About this blog…

I am employed by Netnod as head of engineering, research and development and am among other things chair of the Security and Stability Advisory Committee at ICANN. You can find CV and photos of me at this page.

As I wear so many hats, I find it being necessary to somewhere express my personal view on things. This is the location where that happens. Postings on this blog, or at Facebook, Twitter etc, falls under this policy.

The views expressed on this post are mine and do not necessarily reflect the views of Netnod or any other of the organisations I have connections to.

Trademark Clearing House and Internationalized Domain Names

The other day I discussed TMCH and IDN’s with a few people from ICANN Staff. They where very very patient and that gave me the ability to think really hard trying to understand what the issues I feel really are. At the end I think we have the embryo of a problem statement. A statement that you can see illustrated on this picture:

Registration in TMCH and DNS lookups with variant calculation

Maybe this is a bit tricky to understand, so let me explain in a different way.

When dealing with variants, there exists a mapping function that maps any potential variant to a base string. Lets call this function f(x). The definition is such that if the function f(x) is applied to any of the strings sx in the set S={s0, s1, …, sn} the result will be the base string sb. I.e. f(sx) = sb for every x such that 0≤x≤n.

This implies that if one tries to for example register any of the strings in the set S, the other strings can be blocked, allocatable etc.

So far so good. Now lets have a look at TMCH. They also have a registry where strings are to be registered. They do have mapping functions, but not for calculations of variants. Instead it is whoever interacts with the TMCH that is to register every string they want to register, which in the case of variants can be many.

Let’s say a trademark holder registers café in the TMCH. This imply that it would be impossible for someone to later try to register cafe without triggering some TMCH event, because cafe (which happens to be the base string for both cafe and café) is viewed as a variant of café. We have S={cafe, café} and both f(cafe)=cafe and f(café)=cafe.

The problem arises if the original registry does not send both cafe and café to the TMCH at the time of registration café. When a registry later tries to register cafe, no event will be triggered because cafe was never put into the TMCH.

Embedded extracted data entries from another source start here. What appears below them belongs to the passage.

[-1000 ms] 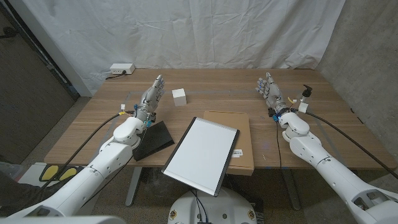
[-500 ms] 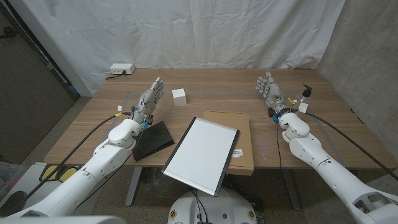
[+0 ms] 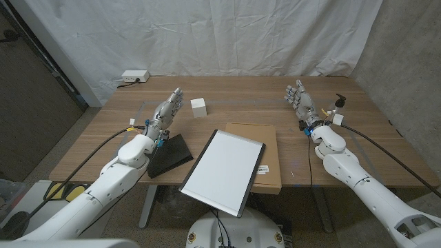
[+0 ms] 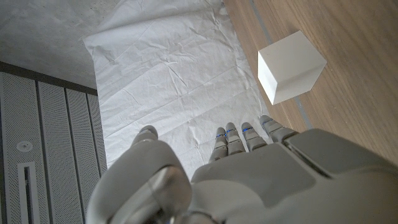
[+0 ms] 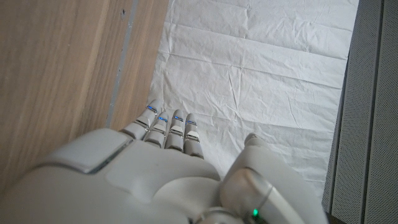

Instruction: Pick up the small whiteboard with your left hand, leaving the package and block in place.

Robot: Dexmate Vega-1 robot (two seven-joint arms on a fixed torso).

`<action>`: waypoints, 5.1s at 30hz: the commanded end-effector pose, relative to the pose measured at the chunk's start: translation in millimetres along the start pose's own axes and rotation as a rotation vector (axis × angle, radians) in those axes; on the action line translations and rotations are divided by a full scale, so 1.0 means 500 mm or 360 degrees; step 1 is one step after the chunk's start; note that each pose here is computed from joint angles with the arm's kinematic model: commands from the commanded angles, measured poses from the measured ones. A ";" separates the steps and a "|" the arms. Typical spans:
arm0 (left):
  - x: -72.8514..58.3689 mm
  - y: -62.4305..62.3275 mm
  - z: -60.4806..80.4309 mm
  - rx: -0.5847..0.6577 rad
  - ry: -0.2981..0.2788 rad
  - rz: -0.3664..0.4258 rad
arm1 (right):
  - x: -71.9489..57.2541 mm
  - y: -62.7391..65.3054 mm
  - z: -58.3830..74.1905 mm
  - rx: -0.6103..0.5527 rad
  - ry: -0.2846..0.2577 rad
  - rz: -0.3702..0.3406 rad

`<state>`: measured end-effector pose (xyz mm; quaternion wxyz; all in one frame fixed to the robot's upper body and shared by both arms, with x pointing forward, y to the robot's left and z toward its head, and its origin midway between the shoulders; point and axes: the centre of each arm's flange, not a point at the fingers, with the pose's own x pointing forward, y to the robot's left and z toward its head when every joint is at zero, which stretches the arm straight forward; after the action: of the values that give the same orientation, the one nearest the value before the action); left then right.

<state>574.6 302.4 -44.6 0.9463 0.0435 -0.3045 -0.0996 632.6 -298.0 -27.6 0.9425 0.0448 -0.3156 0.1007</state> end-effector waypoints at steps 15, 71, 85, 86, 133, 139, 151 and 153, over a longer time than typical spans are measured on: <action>-0.147 0.001 0.025 0.0115 0.0026 0.0113 | 0.018 0.016 -0.013 0.0017 0.0008 0.0016; -0.247 -0.078 0.014 0.0097 -0.0015 0.0025 | 0.013 0.015 0.009 0.0005 -0.0025 -0.0026; -0.291 -0.076 0.010 0.0097 0.0039 0.0048 | 0.025 0.030 0.002 0.0002 -0.0014 -0.0025; -0.294 -0.075 0.009 0.0096 0.0038 0.0048 | 0.026 0.031 0.001 0.0002 -0.0014 -0.0025; -0.398 -0.095 -0.047 -0.0122 -0.0001 -0.0009 | 0.048 0.071 0.024 -0.0018 -0.0053 -0.0004; -0.398 -0.101 -0.058 -0.0150 0.0018 -0.0036 | 0.051 0.073 0.022 -0.0025 -0.0047 0.0003; -0.397 -0.107 -0.057 -0.0159 0.0062 -0.0073 | 0.057 0.084 0.020 -0.0026 -0.0050 0.0031; -0.396 -0.108 -0.055 -0.0161 0.0065 -0.0087 | 0.057 0.086 0.020 -0.0022 -0.0053 0.0034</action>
<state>425.0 296.1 -186.0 0.9479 0.0059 -0.2924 -0.1263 638.6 -258.3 -2.4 0.9376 0.0390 -0.3305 0.1005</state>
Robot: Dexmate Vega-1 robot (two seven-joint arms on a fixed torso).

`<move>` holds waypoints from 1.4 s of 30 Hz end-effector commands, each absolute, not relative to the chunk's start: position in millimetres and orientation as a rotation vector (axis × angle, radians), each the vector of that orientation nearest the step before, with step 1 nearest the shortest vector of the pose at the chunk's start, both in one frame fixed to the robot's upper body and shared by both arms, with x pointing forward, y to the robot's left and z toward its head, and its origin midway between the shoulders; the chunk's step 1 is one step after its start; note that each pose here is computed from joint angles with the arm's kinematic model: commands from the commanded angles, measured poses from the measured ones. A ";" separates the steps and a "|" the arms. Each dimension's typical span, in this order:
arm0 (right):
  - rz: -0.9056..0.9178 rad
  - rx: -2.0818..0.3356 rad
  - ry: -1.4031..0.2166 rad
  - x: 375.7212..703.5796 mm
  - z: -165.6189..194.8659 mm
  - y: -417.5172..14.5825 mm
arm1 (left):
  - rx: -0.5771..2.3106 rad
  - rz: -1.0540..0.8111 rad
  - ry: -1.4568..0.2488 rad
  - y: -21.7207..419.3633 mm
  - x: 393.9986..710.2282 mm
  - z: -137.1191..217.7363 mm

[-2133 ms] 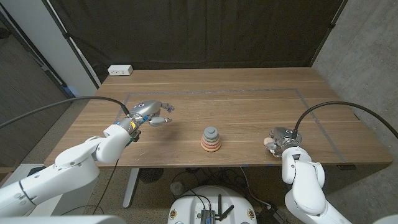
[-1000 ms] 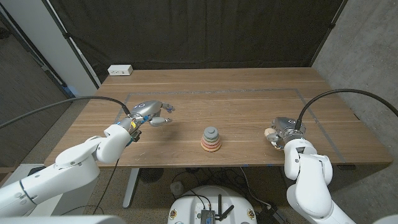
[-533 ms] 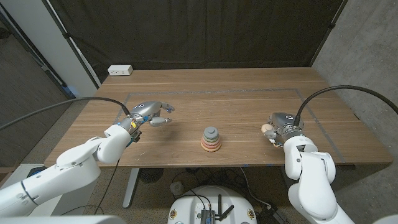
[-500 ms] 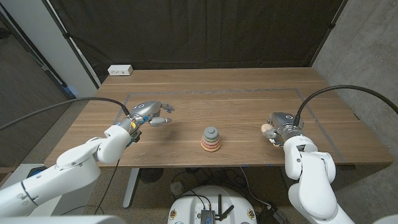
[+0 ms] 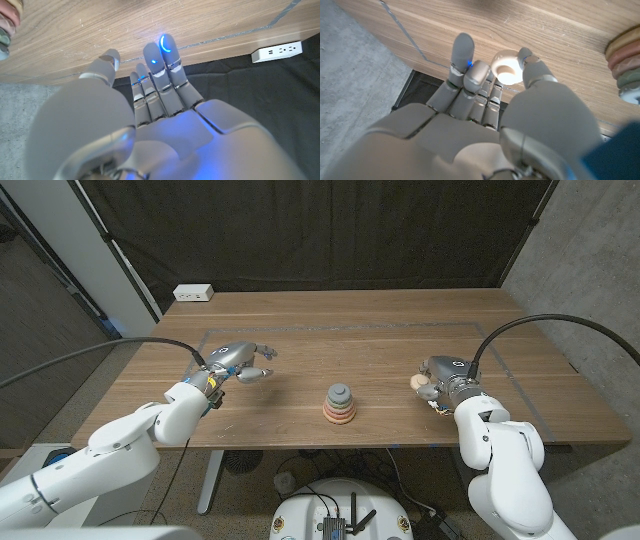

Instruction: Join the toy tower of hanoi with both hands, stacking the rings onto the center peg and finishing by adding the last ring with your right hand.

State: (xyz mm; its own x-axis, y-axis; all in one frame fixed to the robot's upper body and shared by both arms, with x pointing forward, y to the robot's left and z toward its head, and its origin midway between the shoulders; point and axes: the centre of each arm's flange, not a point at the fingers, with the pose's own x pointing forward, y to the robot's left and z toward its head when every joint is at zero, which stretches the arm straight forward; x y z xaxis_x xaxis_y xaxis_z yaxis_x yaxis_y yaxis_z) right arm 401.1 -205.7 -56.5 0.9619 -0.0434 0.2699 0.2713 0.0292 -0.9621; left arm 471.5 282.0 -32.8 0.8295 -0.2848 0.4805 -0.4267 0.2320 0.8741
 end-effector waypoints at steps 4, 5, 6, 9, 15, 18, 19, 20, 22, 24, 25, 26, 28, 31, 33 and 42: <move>-0.148 -1.503 -0.307 396.6 -49.2 -196.0 | 1.348 0.145 -0.636 287.7 470.8 -35.0; -0.144 -1.509 -0.314 396.3 -48.5 -194.6 | 1.350 0.145 -0.635 287.8 470.5 -35.2; -0.139 -1.514 -0.322 396.1 -47.7 -193.1 | 1.351 0.146 -0.634 287.9 470.3 -35.4; -0.124 -1.529 -0.344 395.5 -45.2 -188.5 | 1.349 0.146 -0.633 287.9 468.9 -36.3; -0.088 -1.560 -0.395 394.4 -39.8 -178.1 | 1.337 0.166 -0.624 290.1 465.6 -38.2; -0.070 -1.568 -0.420 394.3 -38.1 -172.3 | 1.334 0.166 -0.633 288.9 464.0 -39.1; -0.065 -1.570 -0.430 394.2 -37.7 -170.1 | 1.335 0.165 -0.636 287.9 463.6 -39.3; -0.061 -1.571 -0.440 394.0 -37.4 -168.0 | 1.334 0.162 -0.638 287.3 463.4 -39.6; -0.049 -1.576 -0.458 393.3 -36.9 -163.9 | 1.330 0.162 -0.639 287.0 463.1 -40.0; -0.038 -1.582 -0.471 392.3 -36.6 -160.6 | 1.329 0.162 -0.639 287.2 462.6 -40.3; -0.034 -1.585 -0.476 391.8 -36.3 -159.4 | 1.330 0.163 -0.638 287.4 462.3 -40.6; -0.032 -1.588 -0.479 391.2 -35.9 -158.2 | 1.329 0.164 -0.638 287.6 461.8 -40.8; -0.027 -1.596 -0.489 389.8 -34.8 -156.5 | 1.331 0.161 -0.637 287.6 461.1 -41.1; -0.023 -1.605 -0.504 387.7 -32.7 -154.1 | 1.334 0.155 -0.638 286.7 460.0 -41.7; -0.019 -1.610 -0.513 386.8 -31.3 -152.2 | 1.338 0.152 -0.640 285.5 459.1 -42.0; 0.012 -1.624 -0.559 388.5 -25.9 -137.8 | 1.340 0.149 -0.641 284.6 458.9 -42.2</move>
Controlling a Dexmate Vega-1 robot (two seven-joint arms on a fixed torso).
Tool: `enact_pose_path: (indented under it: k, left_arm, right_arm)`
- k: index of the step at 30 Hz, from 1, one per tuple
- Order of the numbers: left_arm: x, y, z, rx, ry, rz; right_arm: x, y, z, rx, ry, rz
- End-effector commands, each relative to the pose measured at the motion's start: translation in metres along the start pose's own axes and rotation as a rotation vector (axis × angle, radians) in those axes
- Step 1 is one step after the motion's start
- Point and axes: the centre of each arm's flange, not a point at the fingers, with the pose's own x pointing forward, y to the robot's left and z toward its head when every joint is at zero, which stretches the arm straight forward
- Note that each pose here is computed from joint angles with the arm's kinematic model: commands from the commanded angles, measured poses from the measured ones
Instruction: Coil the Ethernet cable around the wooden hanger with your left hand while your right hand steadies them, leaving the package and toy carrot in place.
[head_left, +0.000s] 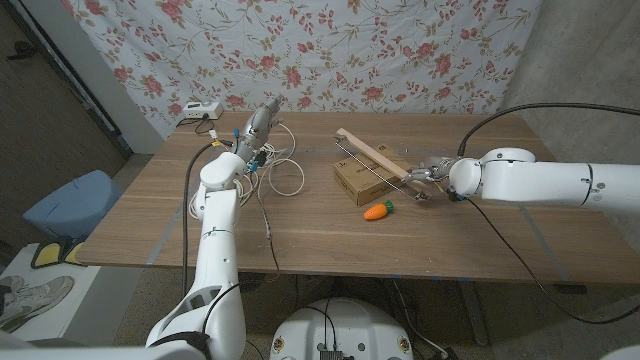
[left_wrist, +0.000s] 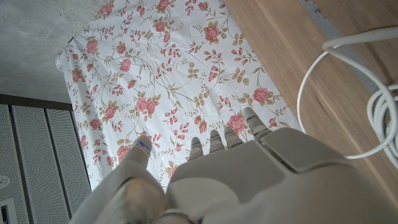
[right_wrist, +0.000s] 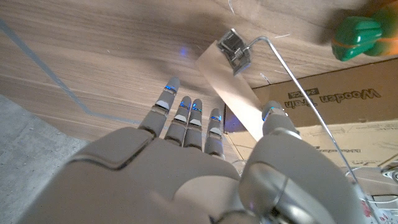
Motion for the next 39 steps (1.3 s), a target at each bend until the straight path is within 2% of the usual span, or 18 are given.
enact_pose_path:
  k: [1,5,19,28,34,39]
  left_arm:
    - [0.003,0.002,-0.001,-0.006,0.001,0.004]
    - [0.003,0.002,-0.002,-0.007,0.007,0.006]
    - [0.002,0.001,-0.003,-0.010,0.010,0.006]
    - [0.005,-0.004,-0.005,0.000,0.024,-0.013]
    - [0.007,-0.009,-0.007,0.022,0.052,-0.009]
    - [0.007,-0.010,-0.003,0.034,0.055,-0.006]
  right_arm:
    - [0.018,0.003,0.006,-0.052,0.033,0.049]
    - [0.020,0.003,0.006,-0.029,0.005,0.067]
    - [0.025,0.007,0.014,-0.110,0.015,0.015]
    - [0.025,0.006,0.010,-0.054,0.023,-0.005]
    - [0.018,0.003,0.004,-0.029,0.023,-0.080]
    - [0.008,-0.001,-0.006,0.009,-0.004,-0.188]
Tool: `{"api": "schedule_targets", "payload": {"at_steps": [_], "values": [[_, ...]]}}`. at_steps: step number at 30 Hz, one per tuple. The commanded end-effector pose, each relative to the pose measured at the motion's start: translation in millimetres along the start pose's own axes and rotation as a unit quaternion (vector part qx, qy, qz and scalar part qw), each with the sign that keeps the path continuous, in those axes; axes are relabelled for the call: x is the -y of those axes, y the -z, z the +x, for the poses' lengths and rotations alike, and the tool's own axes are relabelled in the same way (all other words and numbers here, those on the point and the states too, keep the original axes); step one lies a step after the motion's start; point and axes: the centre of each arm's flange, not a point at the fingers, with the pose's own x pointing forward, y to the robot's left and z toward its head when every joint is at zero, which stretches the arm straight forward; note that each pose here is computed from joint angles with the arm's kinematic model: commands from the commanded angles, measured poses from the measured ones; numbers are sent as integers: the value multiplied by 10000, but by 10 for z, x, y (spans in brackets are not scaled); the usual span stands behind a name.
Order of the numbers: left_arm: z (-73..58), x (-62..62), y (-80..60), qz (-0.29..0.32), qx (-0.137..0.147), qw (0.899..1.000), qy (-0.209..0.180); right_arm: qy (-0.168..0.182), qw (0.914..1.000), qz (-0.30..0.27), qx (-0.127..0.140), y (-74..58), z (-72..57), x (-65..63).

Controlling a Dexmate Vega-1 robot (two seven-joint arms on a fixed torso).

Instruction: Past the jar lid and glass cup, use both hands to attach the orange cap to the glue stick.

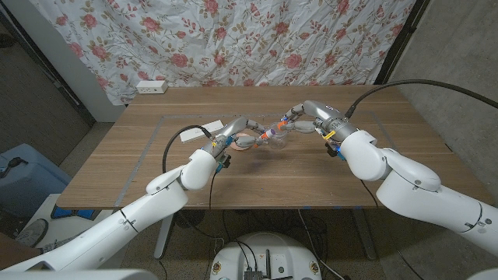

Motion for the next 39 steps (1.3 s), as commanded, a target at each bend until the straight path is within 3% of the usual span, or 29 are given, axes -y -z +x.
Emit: {"api": "schedule_targets", "payload": {"at_steps": [1,39], "values": [[25,0,3,-30,-2,10000,-15,39,10000,-49,-37,-45,57,-52],[5,29,-24,-48,19,10000,-46,-19,9999,-107,-32,-89,50,-99]]}}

What SSAC talked about in SAC-0601 was the fact such calculations by the registry might be extremely difficult to do, and that it would be better if also the TMCH calculated f(t) for every string t that is sent to it. That way, if one sent café to the TMCH, both café and cafe would be registered.

Or to put it differently, today the registry must have an inverse function f´(sb)=S so that for any domain sx that someone want to register, the registry must first calculate sb (where f(sx)=sb0≤x≤n), then must calculate S using the inverse function, and then for every sx in S register it in the TMCH.

This hopefully explains what SSAC is concerned about, that for some f(x) there is no f'(x) such that the following is true:

  • S = {s0, s1, …, sn}, the variant set
  • sb is the base character in S
  • f(sx) = sb for any 0≤x≤n
  • f'(sb) = S

  1. SAC-060: SSAC Comment on Examining the User Experience Implications of Active Variant TLDs Report (23 July 2013)

Comments are closed.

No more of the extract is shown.